Task brief: Using the records below, quote only the span that opens with the line containing "target: checkered cloth" and closes with the line containing "Draw the outline of every instance of the checkered", exactly and inclusively.

Provided entries:
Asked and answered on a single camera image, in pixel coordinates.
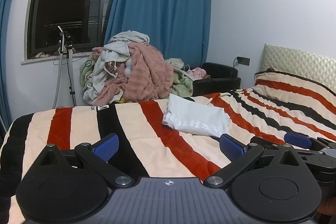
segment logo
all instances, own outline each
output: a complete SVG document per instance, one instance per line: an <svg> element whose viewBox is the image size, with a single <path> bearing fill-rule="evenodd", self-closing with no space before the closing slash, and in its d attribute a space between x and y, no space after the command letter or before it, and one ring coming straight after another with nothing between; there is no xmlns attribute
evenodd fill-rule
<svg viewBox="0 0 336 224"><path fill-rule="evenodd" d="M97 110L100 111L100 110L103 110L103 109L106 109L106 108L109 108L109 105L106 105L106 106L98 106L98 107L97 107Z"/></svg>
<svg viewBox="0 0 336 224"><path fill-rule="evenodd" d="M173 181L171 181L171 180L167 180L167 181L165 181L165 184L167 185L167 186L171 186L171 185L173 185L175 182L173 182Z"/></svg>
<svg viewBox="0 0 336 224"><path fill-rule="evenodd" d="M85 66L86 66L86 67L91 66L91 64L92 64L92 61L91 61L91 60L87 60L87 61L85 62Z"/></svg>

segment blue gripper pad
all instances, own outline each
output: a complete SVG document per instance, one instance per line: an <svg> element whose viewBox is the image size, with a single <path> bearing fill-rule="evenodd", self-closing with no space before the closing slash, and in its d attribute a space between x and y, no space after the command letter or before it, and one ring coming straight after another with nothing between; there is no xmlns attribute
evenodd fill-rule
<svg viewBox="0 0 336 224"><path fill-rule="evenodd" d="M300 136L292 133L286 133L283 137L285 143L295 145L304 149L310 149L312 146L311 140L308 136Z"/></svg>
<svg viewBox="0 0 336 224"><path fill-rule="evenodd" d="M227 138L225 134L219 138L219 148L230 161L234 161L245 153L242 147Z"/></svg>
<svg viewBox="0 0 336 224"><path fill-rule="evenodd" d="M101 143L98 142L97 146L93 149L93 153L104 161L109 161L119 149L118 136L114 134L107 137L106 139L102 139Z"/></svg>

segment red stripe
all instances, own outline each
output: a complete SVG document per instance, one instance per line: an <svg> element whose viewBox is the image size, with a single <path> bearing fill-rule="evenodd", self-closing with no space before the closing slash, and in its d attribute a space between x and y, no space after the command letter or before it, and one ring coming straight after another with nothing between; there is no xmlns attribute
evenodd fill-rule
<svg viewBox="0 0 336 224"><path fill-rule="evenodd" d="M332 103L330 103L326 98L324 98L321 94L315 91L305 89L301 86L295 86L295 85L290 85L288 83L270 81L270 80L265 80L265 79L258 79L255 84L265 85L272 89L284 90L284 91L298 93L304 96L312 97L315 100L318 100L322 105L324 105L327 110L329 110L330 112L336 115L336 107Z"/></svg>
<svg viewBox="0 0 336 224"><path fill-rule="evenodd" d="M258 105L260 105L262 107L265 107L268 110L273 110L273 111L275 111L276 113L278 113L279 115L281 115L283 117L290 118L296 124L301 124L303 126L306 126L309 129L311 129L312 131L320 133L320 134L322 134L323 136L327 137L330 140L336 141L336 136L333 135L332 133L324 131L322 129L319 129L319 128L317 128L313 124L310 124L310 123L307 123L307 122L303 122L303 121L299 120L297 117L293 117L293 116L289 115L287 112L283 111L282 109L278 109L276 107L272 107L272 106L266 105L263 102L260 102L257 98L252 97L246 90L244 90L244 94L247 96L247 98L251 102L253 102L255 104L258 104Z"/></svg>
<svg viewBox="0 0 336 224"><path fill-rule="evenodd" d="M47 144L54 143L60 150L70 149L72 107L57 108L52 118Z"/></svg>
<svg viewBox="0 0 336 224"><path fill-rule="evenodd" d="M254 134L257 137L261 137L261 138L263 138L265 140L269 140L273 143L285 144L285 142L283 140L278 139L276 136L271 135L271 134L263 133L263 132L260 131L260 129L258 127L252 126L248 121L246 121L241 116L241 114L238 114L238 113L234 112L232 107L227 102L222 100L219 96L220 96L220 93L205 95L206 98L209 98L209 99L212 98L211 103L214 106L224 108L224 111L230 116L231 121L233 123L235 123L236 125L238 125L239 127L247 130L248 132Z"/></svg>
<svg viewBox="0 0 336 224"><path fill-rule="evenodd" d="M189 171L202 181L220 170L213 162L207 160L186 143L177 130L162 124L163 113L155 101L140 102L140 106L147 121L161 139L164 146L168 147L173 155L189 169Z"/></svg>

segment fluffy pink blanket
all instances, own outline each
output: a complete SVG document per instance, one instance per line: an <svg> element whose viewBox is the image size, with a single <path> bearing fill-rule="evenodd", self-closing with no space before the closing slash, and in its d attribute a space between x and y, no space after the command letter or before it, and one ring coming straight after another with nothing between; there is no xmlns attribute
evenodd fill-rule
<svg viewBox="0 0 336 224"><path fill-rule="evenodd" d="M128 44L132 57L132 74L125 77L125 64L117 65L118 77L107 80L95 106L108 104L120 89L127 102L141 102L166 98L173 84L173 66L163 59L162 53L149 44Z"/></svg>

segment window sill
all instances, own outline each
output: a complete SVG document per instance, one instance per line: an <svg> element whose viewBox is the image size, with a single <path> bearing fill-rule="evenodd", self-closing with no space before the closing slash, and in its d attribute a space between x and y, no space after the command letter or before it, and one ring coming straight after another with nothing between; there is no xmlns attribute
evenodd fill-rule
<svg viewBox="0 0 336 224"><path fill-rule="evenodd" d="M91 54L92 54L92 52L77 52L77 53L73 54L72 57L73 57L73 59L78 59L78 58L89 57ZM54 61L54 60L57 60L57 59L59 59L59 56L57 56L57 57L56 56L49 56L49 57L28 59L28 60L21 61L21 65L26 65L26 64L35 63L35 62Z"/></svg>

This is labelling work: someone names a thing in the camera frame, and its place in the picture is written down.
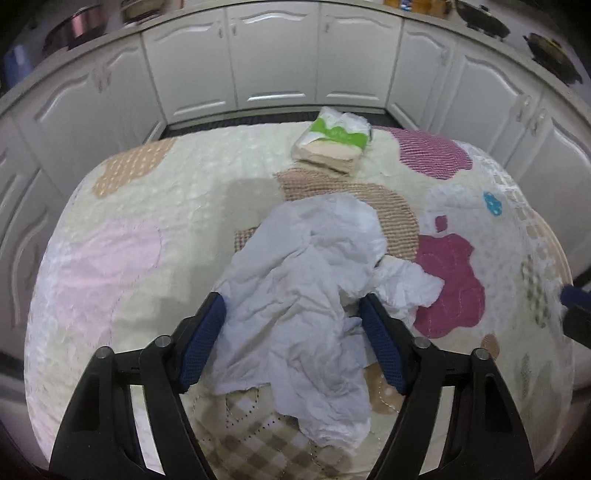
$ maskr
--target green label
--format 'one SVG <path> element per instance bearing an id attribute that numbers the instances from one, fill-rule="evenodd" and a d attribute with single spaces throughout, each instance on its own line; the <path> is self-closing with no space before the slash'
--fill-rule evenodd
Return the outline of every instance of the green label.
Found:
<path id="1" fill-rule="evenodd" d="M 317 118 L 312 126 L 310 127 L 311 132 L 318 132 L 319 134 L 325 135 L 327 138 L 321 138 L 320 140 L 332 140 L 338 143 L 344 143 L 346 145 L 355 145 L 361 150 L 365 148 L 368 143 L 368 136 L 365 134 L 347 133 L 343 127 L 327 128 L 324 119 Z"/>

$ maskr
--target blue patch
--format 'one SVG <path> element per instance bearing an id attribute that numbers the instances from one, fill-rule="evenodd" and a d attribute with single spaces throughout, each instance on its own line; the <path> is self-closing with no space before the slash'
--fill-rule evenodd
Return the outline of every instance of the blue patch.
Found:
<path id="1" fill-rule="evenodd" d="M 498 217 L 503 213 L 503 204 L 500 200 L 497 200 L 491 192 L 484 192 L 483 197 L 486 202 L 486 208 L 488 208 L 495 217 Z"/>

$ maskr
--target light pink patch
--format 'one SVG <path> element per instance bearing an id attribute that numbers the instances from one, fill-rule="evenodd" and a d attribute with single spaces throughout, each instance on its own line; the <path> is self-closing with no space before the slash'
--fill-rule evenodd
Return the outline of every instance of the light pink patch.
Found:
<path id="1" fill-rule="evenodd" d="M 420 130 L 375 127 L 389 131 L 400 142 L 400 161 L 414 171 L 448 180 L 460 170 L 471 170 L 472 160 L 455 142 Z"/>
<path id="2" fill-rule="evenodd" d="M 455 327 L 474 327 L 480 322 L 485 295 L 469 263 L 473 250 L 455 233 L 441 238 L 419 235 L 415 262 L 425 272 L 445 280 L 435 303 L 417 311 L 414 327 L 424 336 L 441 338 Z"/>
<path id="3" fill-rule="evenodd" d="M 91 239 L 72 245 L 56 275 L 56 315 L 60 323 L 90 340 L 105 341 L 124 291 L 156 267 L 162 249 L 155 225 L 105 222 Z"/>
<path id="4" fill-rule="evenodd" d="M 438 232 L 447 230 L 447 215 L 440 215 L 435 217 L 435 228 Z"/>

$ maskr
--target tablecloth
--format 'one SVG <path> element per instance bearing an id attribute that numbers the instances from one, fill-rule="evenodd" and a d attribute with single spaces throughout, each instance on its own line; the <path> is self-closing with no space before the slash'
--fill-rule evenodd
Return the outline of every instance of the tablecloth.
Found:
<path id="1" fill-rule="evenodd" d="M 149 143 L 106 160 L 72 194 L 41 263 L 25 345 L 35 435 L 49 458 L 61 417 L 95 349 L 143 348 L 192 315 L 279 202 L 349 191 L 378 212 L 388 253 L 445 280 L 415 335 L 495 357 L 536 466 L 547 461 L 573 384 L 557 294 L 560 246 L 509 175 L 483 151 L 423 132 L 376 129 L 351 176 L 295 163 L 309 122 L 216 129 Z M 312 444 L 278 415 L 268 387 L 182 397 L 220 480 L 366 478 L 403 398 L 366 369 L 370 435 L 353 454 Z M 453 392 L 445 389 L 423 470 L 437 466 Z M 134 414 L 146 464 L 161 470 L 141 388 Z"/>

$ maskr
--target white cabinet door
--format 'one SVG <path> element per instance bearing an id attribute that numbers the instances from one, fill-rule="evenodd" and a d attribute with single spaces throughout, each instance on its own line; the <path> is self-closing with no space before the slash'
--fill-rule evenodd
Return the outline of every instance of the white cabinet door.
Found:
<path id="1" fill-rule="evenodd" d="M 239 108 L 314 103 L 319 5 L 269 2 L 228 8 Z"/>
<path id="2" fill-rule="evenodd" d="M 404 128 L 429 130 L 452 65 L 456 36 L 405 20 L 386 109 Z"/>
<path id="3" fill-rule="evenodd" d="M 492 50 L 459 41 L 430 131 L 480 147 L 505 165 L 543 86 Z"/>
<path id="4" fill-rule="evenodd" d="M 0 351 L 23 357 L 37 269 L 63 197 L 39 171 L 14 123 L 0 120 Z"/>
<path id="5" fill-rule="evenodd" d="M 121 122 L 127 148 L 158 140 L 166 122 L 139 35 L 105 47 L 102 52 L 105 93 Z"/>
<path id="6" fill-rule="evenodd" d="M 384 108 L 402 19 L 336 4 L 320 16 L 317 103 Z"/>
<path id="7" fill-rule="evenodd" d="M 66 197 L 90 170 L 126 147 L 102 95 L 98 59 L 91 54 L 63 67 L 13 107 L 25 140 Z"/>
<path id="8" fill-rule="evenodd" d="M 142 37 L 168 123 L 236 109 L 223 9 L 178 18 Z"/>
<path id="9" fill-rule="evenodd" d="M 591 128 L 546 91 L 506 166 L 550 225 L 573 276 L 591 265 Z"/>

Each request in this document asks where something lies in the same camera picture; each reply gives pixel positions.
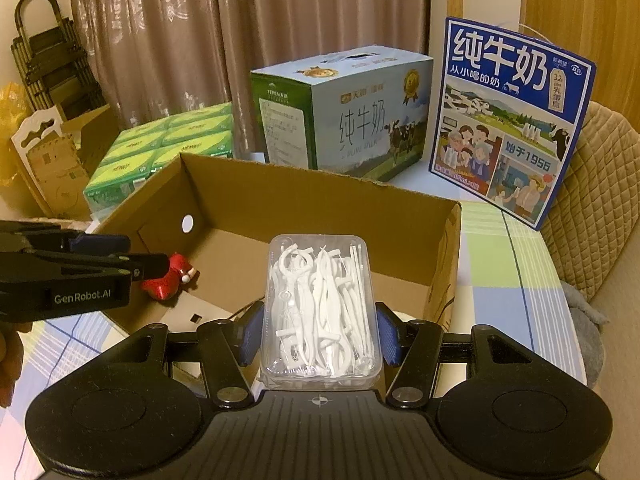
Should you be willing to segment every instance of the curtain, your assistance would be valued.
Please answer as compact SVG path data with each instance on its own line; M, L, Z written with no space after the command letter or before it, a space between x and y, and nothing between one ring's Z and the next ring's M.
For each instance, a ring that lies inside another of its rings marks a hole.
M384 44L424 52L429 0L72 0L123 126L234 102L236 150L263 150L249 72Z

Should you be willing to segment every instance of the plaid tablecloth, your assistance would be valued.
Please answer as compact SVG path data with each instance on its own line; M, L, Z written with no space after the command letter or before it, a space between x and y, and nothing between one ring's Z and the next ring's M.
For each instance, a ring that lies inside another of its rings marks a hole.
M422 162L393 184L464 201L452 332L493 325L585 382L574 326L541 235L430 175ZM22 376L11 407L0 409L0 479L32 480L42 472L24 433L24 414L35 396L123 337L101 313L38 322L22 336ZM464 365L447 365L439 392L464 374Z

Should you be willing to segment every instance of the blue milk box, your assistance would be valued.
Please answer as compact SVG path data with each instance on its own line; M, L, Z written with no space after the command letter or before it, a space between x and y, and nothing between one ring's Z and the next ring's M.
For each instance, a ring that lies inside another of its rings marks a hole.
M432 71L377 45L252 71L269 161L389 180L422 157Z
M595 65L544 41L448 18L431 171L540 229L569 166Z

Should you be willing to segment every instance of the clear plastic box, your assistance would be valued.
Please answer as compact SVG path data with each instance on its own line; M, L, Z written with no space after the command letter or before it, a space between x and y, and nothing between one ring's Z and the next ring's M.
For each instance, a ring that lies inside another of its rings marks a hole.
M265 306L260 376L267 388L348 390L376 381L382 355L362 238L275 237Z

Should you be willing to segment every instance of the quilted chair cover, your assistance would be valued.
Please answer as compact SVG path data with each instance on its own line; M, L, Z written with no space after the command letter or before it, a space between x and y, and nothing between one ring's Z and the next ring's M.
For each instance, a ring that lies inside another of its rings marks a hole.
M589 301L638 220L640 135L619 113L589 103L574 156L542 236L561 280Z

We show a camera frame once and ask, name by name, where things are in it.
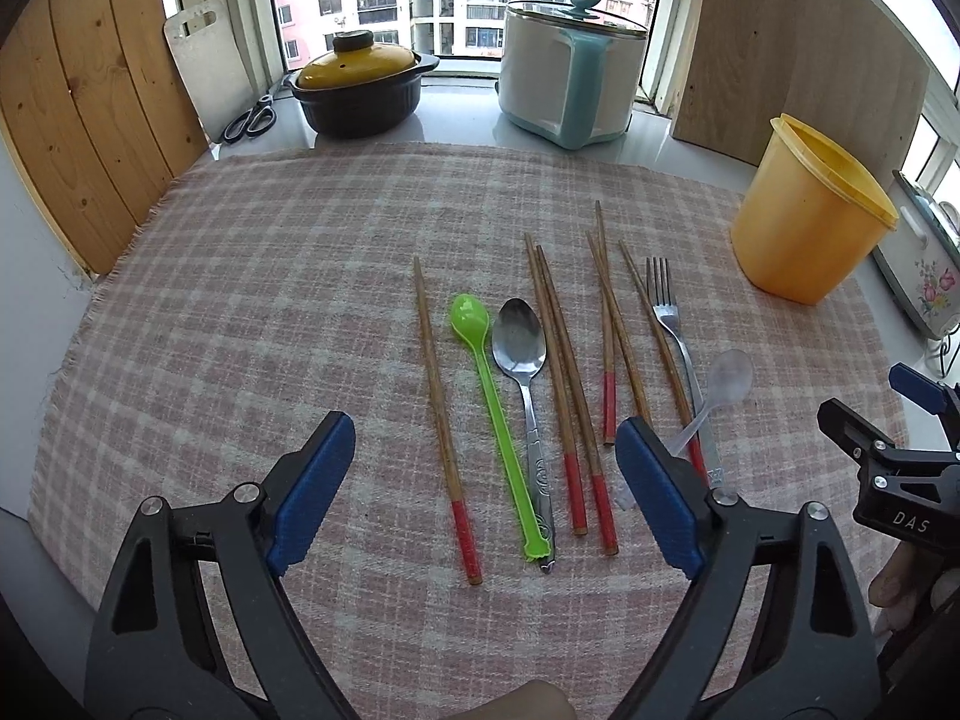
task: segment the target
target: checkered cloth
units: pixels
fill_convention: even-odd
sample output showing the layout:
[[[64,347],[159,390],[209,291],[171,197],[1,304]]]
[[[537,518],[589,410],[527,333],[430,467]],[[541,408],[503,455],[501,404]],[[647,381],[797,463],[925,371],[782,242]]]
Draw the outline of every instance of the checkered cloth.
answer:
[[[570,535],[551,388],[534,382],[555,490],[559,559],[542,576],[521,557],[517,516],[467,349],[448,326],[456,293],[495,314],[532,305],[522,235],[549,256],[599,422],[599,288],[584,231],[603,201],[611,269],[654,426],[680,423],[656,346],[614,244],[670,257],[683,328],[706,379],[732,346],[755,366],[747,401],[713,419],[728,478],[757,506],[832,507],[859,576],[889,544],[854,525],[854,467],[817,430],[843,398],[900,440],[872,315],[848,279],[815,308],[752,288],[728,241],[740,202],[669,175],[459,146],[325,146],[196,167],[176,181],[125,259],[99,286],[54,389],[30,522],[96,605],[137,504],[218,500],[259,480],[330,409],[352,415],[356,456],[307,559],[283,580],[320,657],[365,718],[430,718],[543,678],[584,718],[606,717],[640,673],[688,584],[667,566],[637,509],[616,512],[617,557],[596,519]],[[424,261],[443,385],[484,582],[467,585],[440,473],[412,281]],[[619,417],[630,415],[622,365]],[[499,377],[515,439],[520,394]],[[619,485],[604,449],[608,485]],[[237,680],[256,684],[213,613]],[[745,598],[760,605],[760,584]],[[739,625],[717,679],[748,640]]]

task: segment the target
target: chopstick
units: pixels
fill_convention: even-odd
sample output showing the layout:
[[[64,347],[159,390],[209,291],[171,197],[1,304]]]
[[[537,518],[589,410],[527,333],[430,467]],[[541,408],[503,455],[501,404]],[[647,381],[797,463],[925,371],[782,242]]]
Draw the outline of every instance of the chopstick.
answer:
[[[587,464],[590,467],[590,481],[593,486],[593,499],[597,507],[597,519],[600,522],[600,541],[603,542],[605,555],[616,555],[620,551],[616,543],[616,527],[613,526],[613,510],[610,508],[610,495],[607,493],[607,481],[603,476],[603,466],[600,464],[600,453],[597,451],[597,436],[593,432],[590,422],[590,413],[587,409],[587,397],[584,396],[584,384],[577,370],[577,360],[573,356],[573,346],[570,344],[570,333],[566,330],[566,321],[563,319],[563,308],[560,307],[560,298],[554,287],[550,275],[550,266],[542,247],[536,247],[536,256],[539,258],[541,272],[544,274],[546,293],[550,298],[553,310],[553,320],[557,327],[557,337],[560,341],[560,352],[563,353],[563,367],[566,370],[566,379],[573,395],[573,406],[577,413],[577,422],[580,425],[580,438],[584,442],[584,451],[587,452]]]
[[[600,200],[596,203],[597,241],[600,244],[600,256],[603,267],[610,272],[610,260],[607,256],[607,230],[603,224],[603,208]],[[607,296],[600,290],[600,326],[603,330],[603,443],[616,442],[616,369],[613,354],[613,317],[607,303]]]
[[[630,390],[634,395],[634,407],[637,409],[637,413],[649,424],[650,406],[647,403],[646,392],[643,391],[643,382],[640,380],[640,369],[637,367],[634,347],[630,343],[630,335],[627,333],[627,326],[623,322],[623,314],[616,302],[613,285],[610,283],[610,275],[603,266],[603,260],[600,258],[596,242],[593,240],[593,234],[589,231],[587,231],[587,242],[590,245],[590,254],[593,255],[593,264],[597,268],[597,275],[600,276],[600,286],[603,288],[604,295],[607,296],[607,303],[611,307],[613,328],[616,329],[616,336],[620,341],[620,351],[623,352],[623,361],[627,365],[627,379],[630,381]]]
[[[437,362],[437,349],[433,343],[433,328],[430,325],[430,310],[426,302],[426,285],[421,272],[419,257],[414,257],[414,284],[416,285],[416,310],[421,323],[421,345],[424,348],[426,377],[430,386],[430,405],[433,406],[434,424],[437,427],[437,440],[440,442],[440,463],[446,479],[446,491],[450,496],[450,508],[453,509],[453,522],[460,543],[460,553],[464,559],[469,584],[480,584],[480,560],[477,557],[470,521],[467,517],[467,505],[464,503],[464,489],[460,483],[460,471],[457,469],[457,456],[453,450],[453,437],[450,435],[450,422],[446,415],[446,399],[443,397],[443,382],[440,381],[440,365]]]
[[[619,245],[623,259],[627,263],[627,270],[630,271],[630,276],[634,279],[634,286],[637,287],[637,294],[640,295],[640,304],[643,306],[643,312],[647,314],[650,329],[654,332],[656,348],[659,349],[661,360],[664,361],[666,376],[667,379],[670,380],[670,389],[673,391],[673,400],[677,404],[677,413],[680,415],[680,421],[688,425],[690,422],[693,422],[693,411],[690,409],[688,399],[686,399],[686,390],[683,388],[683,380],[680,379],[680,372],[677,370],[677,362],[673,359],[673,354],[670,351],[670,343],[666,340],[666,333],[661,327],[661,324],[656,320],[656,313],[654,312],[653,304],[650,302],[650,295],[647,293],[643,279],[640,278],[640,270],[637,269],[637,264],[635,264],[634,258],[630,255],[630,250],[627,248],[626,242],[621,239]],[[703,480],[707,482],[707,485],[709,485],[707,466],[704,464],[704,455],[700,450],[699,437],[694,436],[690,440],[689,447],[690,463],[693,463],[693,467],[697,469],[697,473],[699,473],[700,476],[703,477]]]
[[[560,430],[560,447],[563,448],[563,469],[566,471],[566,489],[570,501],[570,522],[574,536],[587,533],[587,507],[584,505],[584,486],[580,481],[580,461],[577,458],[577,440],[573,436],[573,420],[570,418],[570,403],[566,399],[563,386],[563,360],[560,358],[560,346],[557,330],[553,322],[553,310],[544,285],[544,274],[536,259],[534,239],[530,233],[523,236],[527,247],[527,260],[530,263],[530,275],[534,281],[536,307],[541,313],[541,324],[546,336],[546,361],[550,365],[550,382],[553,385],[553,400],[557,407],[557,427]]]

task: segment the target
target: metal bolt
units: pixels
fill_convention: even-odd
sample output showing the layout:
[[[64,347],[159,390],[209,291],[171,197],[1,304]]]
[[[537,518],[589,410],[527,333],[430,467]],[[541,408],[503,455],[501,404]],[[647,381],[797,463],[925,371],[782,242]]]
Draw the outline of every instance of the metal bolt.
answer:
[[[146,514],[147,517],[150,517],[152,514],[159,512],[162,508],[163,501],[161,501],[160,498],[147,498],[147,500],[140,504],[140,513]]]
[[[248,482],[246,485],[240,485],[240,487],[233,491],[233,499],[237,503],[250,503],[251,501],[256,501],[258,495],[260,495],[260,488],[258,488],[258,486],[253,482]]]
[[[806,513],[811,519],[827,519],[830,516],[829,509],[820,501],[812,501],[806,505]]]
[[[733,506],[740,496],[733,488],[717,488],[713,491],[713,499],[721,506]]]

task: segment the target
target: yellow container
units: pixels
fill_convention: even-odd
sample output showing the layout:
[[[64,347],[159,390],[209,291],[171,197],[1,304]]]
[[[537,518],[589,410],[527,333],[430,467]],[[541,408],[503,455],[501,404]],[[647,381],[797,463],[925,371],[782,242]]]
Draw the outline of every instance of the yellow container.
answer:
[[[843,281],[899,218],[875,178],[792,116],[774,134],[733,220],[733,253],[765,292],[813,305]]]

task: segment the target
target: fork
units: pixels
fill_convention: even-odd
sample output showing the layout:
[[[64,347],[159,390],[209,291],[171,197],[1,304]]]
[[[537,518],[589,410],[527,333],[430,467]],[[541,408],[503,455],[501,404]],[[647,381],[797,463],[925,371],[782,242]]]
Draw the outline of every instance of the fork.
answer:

Exercise output:
target: checkered cloth
units: pixels
fill_convention: even-odd
sample output showing the layout:
[[[64,347],[159,390],[209,291],[171,197],[1,304]]]
[[[537,518],[589,410],[527,333],[430,467]],[[541,408],[503,455],[501,404]],[[647,381],[797,463],[925,371],[782,242]]]
Draw the outline of every instance of the checkered cloth.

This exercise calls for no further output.